As the somewhat quiet month of February (at least in the tennis world) concluded, one player made an unexpected yet welcomed return to relevance again.
Ryan Harrison, the now 22-year-old American, who not that long along was tipped as the “next big thing” reached the Acapulco ATP 500 semifinals last week.
After an injury marred 2014 season, Harrison almost fell out of the top 200. Yet, the Louisiana native is making steady progress this year. With his efforts in Acapulco that included upsetting defending champion Grigor Dimitrov for his first ever top 10 win, Harrison is once again knocking on the top 100 rankings.
It wasn’t that long ago that Harrison was predicted by many (including yours truly) to be the next great American player. Harrison’s breakthrough win at the US Open over Ivan Ljubicic a few years ago first gained him international attention. As Harrison later rose to inside the top 50, it seemed that it would only be a few years before he knocked on the top 10 itself.
That didn’t happen for a variety of reasons. Some of that was due to Harrison’s success becoming a double-edged sword. As expectations grew among U.S. tennis fans, impatient for the next heir to Andy Roddick, pressure on Harrison increased. Some of that pressure self-inflicted.
In a recent interview with Tennis.com, Harrison talked about how that expectation became so intense that he refused to read positive media reports about him. Only the bad ones, perhaps in an effort to either prove them wrong or maybe fix something they saw in his game that wasn’t even broken. Harrison, after his tough 2014 season, moved back to Austin, Texas, reunited with his old coach who first took him to success, and patched things up with his dad and former coach after their public blowup during a match in Miami made headlines.
Harrison isn’t the only young American with potential to perhaps take that next step up the ranks. Donald Young continues to rejuvenate his career after early setbacks, College standout Steve Johnson is becoming a more solid and consistent player. And there’s Jack Sock, another who cites Roddick as an influence, who certainly has the weapons and power to achieve much.
Yet it’s Harrison who remains as the American hope with that certain “it”. Call it personality, call it presence, or call it star power. Harrison, despite his recent woes, still held onto that potent intangible quality that excite, fascinate and compel not only tennis fans, but the all-important group of sponsors, promoters and organizers ready to cash in on Harrison. As long as his results merit it.

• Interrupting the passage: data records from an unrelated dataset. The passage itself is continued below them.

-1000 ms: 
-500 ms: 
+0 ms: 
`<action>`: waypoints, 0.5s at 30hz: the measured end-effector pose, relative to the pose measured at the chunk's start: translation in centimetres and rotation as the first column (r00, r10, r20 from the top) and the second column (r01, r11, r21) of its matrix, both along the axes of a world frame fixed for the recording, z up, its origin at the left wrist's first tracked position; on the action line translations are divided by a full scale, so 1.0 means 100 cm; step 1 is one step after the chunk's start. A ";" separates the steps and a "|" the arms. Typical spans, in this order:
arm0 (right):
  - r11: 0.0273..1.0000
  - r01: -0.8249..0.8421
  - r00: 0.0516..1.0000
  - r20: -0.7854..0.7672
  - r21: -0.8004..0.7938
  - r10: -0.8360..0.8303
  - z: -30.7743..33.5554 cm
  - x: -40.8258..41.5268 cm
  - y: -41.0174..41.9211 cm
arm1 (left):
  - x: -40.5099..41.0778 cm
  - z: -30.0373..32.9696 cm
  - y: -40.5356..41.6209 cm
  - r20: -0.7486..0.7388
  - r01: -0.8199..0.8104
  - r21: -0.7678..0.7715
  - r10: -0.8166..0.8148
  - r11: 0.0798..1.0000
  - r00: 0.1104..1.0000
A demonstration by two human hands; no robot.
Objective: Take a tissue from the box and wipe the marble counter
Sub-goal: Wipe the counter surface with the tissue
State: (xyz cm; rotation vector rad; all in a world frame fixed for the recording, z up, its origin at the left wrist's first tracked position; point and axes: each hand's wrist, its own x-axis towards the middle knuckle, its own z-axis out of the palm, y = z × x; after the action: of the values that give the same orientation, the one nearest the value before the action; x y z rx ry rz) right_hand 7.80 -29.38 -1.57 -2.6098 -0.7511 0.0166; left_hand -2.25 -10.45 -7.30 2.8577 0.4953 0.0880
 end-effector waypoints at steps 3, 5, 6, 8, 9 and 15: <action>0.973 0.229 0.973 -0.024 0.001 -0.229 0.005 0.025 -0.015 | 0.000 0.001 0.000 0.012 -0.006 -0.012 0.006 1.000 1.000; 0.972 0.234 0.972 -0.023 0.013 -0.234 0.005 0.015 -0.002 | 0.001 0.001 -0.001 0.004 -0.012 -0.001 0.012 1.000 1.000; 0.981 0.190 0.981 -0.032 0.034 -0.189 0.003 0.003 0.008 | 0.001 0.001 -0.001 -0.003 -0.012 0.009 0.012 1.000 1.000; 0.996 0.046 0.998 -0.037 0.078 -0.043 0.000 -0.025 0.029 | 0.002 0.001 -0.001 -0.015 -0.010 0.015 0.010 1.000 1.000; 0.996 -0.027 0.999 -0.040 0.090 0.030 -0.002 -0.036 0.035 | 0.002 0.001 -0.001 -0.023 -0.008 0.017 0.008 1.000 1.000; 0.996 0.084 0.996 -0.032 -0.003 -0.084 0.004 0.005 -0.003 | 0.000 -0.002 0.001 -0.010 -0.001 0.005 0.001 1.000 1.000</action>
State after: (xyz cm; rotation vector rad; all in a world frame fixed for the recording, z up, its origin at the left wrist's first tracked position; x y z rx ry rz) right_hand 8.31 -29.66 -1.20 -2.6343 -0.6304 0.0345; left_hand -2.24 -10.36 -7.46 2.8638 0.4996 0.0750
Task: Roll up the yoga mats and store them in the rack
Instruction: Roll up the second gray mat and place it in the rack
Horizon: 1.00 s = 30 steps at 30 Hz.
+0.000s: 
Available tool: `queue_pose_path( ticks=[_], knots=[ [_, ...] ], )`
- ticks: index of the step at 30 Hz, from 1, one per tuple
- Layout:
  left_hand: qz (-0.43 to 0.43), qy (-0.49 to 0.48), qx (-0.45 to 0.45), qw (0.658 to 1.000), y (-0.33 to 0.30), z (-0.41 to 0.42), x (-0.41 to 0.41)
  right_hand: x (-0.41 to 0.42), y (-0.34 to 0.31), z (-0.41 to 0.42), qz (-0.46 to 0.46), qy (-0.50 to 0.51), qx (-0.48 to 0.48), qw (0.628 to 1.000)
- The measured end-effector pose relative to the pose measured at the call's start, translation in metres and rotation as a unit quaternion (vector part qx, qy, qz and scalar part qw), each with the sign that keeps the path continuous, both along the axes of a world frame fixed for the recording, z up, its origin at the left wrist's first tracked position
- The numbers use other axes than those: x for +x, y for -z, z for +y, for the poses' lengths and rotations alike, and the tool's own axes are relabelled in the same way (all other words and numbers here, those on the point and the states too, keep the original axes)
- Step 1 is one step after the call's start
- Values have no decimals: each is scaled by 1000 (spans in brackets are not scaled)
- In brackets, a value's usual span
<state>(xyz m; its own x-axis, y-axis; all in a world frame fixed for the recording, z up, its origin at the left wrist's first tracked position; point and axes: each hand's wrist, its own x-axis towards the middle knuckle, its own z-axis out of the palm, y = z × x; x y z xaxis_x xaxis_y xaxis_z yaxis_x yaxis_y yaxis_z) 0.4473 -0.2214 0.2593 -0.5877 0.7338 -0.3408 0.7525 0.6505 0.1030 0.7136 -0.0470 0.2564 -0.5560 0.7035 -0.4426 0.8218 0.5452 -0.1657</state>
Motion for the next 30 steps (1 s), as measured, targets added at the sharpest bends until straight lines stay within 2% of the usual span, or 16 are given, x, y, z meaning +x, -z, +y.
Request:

Harrison, even as a teenager, seemed aware of his “it” potential. Perhaps too much so. A self-professed desire to be the very best, though appreciated, sometimes smacked of unearned hubris. His drive to win often boiled over in many of his matches into petulant meltdowns bordering on rage. Harrison in Acapulco said he is working on being more calm on the court and actually enjoying playing, and not “…look like I’m going to kill someone out there all the time.” as Harrison joked in his Acapulco press conference. Now happier in his personal life off-court, Harrison, perhaps is not getting mellow, but just growing up. With the ATP tour continuing to be dominated at the moment by veterans, many of them over the age of 30, Harrison certainly has plenty of time to find his next level.
Harrison still wants to be the best and for that we have lot to look forward to in his career. While his Acapulco success is good news, even he is probably the first to now say “let’s take this week by week and see what happens”, rather than start projecting future results or where his career will ultimately take him. Like most teenagers, Harrison a few years ago wanted everything now. Today, he appears to enjoy just the journey, with all its peaks – and valleys – much more. Often, taking the longer than expected route makes arriving at your destination that much sweeter.